Time passed, and with closely cut hair, and a strange sallowness in his complexion, John Huish was up, and had been out times enough in the extensive garden, but there was a something in his manner that troubled the doctor a great deal, and was looked upon by him as a bad symptom. He was always dreaming over something, and what that was he never said.
Miss Stonor conversed with him, and he was gentle and talked rationally. He answered the doctor’s questions reasonably enough, and yet, as soon as his attention was released, he was back again, dreaming over the one thing that seemed to trouble his mind.
“Will he get well?” said Miss Selina to the doctor one morning.
“I’d give something to be able to say,” was the reply. “At times I think not, for I fear the impression upon his mind is that he is insane, and if a man believes that of himself, how can we get him to act like one who is sane?”
This was at breakfast-time, and the doctor soon after went out, leaving an assistant in charge.
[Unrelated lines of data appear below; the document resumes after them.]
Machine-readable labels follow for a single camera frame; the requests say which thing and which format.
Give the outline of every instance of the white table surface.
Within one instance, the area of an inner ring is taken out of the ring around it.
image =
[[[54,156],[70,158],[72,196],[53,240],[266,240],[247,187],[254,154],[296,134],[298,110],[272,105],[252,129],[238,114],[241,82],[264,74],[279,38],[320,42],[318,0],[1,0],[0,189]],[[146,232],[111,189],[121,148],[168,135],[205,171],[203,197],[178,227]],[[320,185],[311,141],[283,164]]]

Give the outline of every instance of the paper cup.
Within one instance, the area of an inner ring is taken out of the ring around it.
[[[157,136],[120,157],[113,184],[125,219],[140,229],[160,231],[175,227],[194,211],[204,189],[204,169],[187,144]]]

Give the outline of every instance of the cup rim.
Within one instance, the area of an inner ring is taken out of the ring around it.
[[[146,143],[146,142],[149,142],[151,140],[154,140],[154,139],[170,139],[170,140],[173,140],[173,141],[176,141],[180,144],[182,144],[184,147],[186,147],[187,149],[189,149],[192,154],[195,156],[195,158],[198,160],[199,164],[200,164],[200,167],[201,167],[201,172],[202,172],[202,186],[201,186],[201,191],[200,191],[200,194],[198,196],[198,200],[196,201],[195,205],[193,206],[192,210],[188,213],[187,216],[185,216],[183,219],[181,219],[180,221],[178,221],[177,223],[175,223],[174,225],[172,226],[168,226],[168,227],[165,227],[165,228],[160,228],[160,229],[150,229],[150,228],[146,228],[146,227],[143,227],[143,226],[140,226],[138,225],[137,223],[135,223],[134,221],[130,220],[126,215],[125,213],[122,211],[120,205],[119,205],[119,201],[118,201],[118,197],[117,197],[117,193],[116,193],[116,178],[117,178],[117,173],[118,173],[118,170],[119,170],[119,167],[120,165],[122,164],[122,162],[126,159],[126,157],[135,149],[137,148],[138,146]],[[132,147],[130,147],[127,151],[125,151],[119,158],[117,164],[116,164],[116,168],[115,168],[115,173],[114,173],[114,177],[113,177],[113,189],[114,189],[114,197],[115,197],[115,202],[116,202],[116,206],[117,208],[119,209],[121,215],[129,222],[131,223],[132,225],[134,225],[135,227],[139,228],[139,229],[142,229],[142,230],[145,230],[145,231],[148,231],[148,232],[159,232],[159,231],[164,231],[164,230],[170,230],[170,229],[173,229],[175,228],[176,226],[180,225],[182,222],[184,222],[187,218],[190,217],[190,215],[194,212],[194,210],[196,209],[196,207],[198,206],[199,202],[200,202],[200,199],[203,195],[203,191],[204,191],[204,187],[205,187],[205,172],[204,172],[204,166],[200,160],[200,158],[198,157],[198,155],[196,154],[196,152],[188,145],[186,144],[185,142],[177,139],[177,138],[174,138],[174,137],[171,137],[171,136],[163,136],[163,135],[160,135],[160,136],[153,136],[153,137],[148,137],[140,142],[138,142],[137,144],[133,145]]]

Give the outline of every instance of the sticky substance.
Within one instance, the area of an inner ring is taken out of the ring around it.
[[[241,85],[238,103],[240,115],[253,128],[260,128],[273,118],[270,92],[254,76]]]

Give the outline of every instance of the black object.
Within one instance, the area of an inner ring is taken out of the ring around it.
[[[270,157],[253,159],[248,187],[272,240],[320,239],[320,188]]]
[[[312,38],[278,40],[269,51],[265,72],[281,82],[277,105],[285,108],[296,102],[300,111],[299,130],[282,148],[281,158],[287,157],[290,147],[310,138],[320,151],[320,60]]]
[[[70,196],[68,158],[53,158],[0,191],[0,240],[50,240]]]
It was a glorious afternoon, and Huish and the three patients were out in the garden, where Captain Lawdor was practising throwing biscuit, as he called it, at a stone balanced on the end of a stick. Mr Rawlinson had a table out and was writing a series of minutes on railway mismanagement; and Mr Roberts was following John Huish about as he walked up and down beneath the old red-brick wall which separated the garden from the road.
This went on for a time, and then Mr Roberts crept softly up to Huish, to whom he had not spoken since the night of the dinner, and said:
“I told you not to look at that Egyptian sorcerer. I knew it would send you mad.”
“Mad!” exclaimed Huish, smiling. “I am not mad.”
“Oh yes,” said Mr Roberts. “You came here and asked the doctor to cure you. No man could do that if he were not mad.”